State shelter in Clayton opens for medically fragile evacuees

CLAYTON, N.C. (WTVD) -- Among the shelters being opened across the Triangle for Dorian evacuees, one stands out.

The state's medical support shelter is in the auditorium of the C3 Church in Clayton.

On Wednesday, Gov. Roy Cooper toured the shelter and met the volunteers from hospitals and agencies across the state who are staffing the medical shelter.

"We appreciate all of you for giving your time and being away from your families too," he told them.

Among them was Laura Fick, the chief nurse at the shelter who volunteered through her employer, Duke Hospital in Durham.

"We have the greatest group of medical professionals, pharmacists, physicians, nurses, medics, nursing assistants, and we come out here and do what we have to," Fick told ABC11.
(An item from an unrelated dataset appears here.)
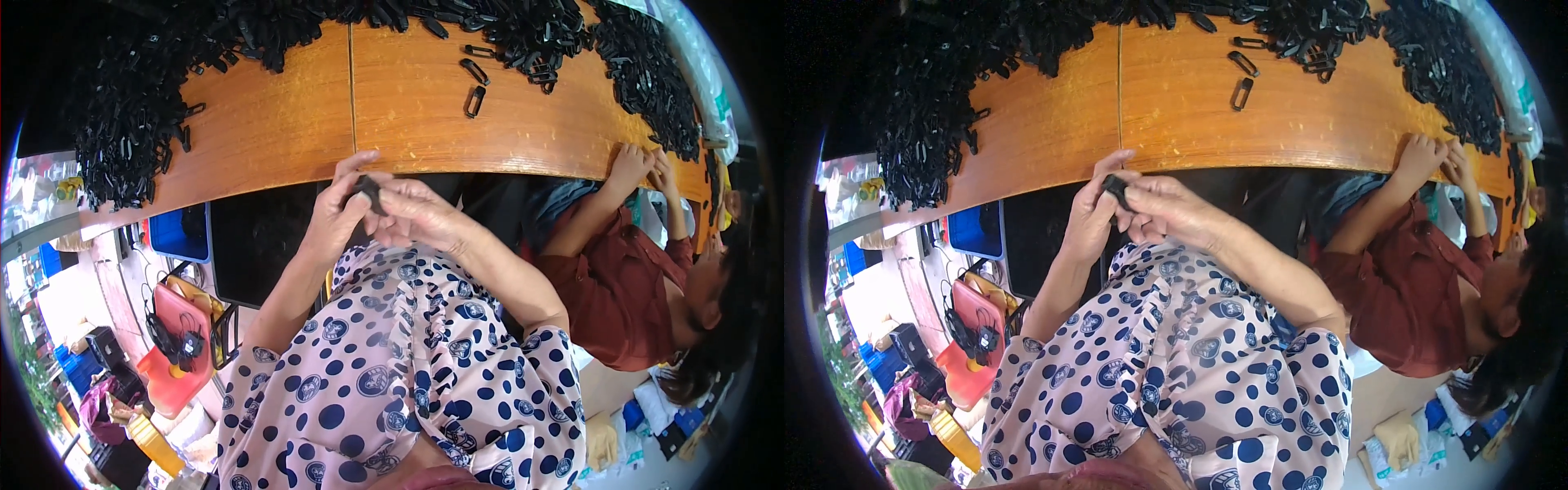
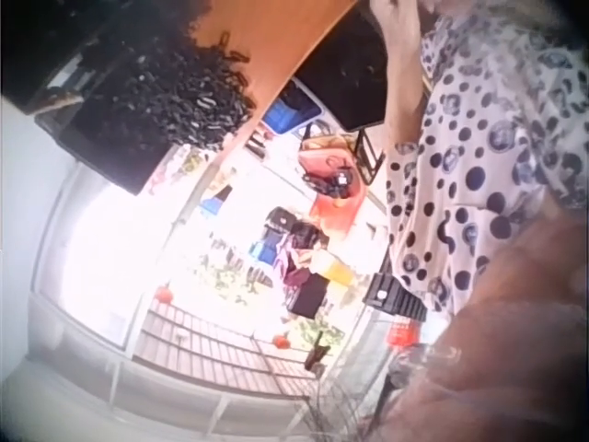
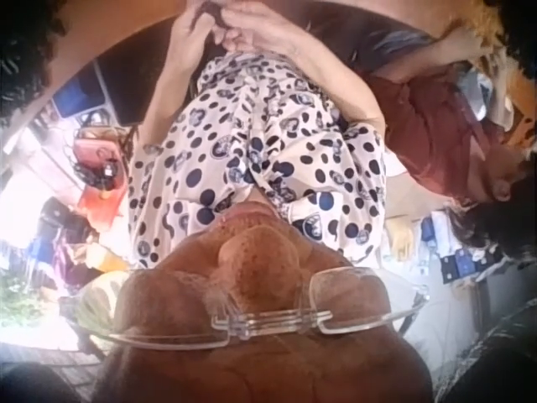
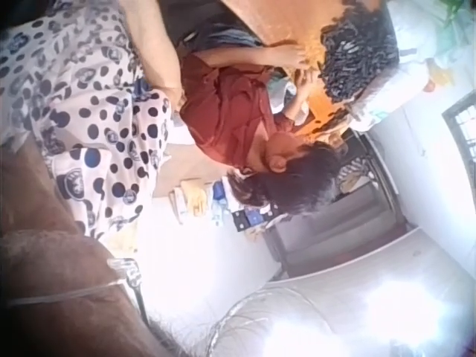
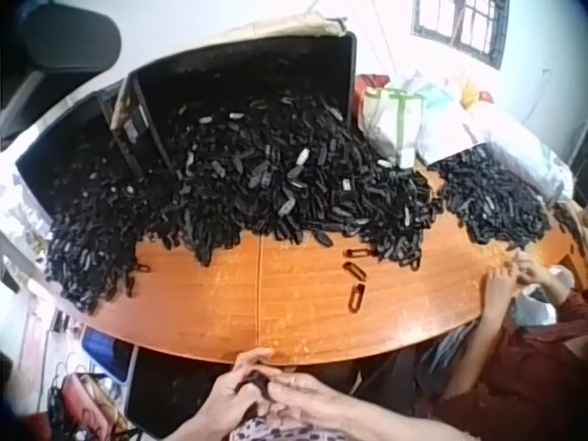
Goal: The person repeatedly picks up plastic parts from piles on the table, joins the pieces together by hand, and drops the assembled components into a bin.
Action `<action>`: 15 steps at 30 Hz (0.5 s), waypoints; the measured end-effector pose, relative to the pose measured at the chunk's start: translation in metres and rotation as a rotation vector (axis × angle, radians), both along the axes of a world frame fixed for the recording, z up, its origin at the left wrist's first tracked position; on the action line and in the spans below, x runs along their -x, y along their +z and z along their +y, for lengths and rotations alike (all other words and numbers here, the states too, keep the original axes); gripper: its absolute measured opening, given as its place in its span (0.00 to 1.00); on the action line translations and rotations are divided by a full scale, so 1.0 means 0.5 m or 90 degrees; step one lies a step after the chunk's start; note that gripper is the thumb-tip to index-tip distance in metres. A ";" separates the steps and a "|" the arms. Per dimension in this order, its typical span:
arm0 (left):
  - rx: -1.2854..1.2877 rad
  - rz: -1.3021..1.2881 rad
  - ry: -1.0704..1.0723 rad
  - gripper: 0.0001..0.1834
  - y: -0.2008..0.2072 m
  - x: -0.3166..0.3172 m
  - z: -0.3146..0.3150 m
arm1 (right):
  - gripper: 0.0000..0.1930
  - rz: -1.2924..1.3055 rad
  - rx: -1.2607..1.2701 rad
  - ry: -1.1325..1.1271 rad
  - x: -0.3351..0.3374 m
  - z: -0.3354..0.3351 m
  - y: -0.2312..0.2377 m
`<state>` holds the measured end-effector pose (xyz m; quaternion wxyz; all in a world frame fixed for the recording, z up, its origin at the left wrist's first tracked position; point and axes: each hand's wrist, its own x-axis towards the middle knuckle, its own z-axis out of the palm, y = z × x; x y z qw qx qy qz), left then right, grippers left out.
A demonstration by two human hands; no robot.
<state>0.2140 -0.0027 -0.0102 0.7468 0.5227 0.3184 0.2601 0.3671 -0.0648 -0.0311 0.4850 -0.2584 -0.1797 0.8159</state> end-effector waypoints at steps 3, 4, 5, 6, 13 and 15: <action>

The man running the shelter explained their mission.

Chuck Lewis with the state's Department of Health and Human Services, told Cooper, "We want to make sure the patients that are medically fragile -- that may not be sick enough to be in a hospital but may not be well enough to be in a general population shelter -- then we've got a space for them here.

"So we can manage those patients without inundating hospitals but also keeping those patients in an appropriate medical type facility," he said.

The governor also met the lead pastor at C3 Church, Matt Fry, and Fry's wife, Martha.

This is the third time the church has provided the community with shelter space during a storm.

"People who are so passionate and committed to helping others, and I know this church is that. And we really do appreciate you making this available," the governor told the Frys.

The pastor responded, "Our vision to provide real hope for real people in a real world. So we feel like this is why we're here. And so when the opportunity came along we said well let's be the church. Let's be what we're supposed to be and help people. So it's our honor actually."

The governor said cancer patients undergoing chemo and kidney dialysis patients are among the type of people the shelter is designed for.

Fick, the chief nurse, said staffing the medical support shelter is one of the most rewarding things she has ever done.

"These people are frightened. Most evacuated. They lose a lot and they come here. And our biggest job is to make them feel secure and safe and know we're going to take care of their medical needs."

Pastor Fry said if the shelter fills up, the church can provide more space.